GxP Data Integrity Project Lead
The GxP Data Integrity Project Lead is directly reporting to the Head of GxP Data Integrity and is responsible for improving the document management process so that it continuously meets the evolving requirements in terms of GxP Data Integrity.
Collaborating with the various global functions (Global QA, GMP Automation, GMP Internal Manuf., QC and Global IT etc.), and leveraging the experience from both the manufacturing site, clinical trial supply and supply chain, the GxP Data Integrity Project Lead will be responsible to lead the development and timely roll- out of a digital solution to manage critical GMDP forms at both global and local level driving for end-to-end digitalization of processes.
The Responsibilities
- Drive the integration plan of the Quality Systems and Processes, to ensure business continuity as well as compliance at any time.

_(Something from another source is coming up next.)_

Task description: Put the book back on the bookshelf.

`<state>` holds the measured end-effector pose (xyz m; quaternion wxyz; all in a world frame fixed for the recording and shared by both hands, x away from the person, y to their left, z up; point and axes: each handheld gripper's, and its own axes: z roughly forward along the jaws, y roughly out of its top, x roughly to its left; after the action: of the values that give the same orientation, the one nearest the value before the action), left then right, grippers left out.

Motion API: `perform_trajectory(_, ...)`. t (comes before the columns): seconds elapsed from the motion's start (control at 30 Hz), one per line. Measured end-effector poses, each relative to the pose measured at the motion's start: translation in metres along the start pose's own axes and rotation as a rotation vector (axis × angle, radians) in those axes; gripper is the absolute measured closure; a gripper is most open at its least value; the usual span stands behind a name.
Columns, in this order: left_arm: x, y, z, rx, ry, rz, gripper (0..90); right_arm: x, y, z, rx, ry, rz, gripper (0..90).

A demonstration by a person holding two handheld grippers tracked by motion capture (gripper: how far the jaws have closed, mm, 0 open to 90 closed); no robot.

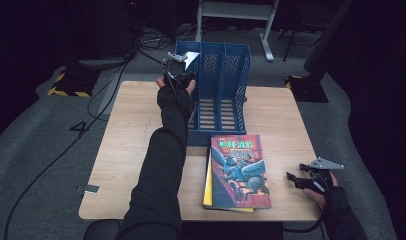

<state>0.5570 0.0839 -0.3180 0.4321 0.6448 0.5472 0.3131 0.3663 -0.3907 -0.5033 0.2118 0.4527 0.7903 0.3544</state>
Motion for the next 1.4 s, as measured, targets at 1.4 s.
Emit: perform_trajectory(1.4, 0.004, -0.020, -0.036, 0.115, -0.042, 0.136, 45.1, -0.001, 0.000, 0.000, 0.000, 0.001, 0.001, 28.3)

- Drive the plan to implement the identified solution at global level.
- Assess any GxP Data Integrity risks related and ensure adequate mitigation plan are in place and followed-up on.
- Ensures project team maintains focus on quality and continuous delivery.
- Provides visibility into delivery targets, commitments, and progress.
- Collaborate with GxP areas and the organization to successfully identify and manage stakeholders and their expectations.
- Ensure appropriate communication and escalation of the progresses, risks, constraints and shifts of timelines if any.
- Drives the implementation of the integrated systems and processes encompassing the change management principles (ADKAR model, change management model, etc.)
- Utilizes team feedback and metrics (quality, delivery rate, etc.) to track progresses of the changes and identify critical areas (in terms of resources, risks, impact, etc.)
- Communicates with leaders across the organization on a regular basis to ensure transparency into delivery, risk, issues, etc.
- Provide additional Quality Support and/or Leadership to other Data Integrity-related topics as required (e.g., reconciliation, destruction, archiving, Quality System Monitoring Report, Corporate SOP Revision etc…).
- Author, Review, and/or approve as appropriate any SOP, Change Control, Deviations, Investigation, CAPAs associated to the activities in scope and Data Integrity topics.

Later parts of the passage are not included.